L’espace intérieur

Puisque le vide nous compose à 99,9 %, il nous laisse beaucoup de place pour notre espace intérieur. Je suis multitude de personnes en moi, multitude de paysages pour chacune d’elles. Je peux être la forêt un matin de printemps, la Seine qui coule sous les ponts de Paris, simple pivoine au milieu de mes sœurs sur le bord de la cheminée, une épopée de dunes, des cimes enneigées pour quelques années encore, souveraine un matin, solitaire une nuit, avec toute ma panoplies de mots, de traits et de parfums. Je peux aller et venir à l’intérieur de moi, revenir sans cesse sur un souvenir ou le laisser se dissoudre sans un regret. Je décide où aller, quel chemin fouler, quelle pensée suivre, laquelle chasser, si tenace soit-elle, que sa rémanence ne soit qu’une couleur maintes fois lavée et diluée dans mon paysage. Nous sommes riches de ces mondes que nous élevons, le plus souvent en secret.

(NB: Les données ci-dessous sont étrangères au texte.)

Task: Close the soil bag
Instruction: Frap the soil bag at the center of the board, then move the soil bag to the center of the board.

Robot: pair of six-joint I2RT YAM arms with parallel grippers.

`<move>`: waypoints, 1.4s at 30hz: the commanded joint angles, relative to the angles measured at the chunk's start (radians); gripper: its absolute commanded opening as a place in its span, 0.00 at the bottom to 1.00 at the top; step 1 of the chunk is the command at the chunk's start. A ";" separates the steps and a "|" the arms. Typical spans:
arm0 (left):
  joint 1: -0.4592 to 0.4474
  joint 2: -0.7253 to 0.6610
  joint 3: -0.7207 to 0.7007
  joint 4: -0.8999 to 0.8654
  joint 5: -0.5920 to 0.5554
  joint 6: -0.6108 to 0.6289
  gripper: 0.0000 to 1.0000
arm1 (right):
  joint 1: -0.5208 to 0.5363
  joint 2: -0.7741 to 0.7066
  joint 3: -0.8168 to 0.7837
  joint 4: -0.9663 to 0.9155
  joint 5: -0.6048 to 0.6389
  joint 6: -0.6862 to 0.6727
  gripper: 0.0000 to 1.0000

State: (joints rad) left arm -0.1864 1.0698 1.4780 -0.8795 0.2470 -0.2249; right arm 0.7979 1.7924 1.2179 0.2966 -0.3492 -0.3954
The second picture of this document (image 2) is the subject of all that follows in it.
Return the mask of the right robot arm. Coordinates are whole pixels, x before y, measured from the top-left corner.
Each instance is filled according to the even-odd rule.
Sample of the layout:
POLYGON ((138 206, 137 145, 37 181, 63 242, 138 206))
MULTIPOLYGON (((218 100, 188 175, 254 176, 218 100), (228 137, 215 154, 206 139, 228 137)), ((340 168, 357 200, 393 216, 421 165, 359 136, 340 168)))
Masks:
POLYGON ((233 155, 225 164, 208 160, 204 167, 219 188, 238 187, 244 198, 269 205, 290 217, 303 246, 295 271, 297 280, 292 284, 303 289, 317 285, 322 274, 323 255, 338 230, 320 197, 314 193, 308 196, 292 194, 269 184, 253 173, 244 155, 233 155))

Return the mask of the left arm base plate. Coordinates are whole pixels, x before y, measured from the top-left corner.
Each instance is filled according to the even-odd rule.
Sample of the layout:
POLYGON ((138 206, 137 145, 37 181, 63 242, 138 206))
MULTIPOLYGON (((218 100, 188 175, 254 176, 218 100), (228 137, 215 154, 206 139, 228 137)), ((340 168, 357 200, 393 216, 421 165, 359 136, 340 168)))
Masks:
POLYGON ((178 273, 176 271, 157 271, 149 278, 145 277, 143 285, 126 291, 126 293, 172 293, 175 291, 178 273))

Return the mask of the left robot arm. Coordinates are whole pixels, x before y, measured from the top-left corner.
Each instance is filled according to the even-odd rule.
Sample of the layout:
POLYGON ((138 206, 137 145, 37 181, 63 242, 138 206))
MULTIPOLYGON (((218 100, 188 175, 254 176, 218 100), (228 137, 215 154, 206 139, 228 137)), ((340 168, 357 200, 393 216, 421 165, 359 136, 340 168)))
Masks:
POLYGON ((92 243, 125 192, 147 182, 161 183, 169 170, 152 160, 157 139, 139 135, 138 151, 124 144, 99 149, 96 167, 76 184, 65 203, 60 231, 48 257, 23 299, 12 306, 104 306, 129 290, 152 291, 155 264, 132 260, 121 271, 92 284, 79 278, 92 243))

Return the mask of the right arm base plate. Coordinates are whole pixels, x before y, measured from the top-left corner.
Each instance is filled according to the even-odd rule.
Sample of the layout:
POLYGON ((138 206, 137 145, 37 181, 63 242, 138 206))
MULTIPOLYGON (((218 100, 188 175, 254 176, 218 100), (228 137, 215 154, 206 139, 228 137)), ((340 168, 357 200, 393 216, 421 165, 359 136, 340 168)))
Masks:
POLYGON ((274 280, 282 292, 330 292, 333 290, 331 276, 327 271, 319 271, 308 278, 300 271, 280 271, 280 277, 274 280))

La grande poupée contient toutes les autres, si on les place côte à côte pour former une famille de femmes, elles sont vides alors. Selon les modèles, la plus petite est pleine et ne s’ouvre pas, ou alors elle s’ouvre et reste vide. On peut y ranger un secret minuscule. Il faut attendre la fin pour savoir. Je vais rester confinée encore un peu.

Bonne journée matriochkas, et lavez-vous les coudes (ça ne va pas être facile ! ).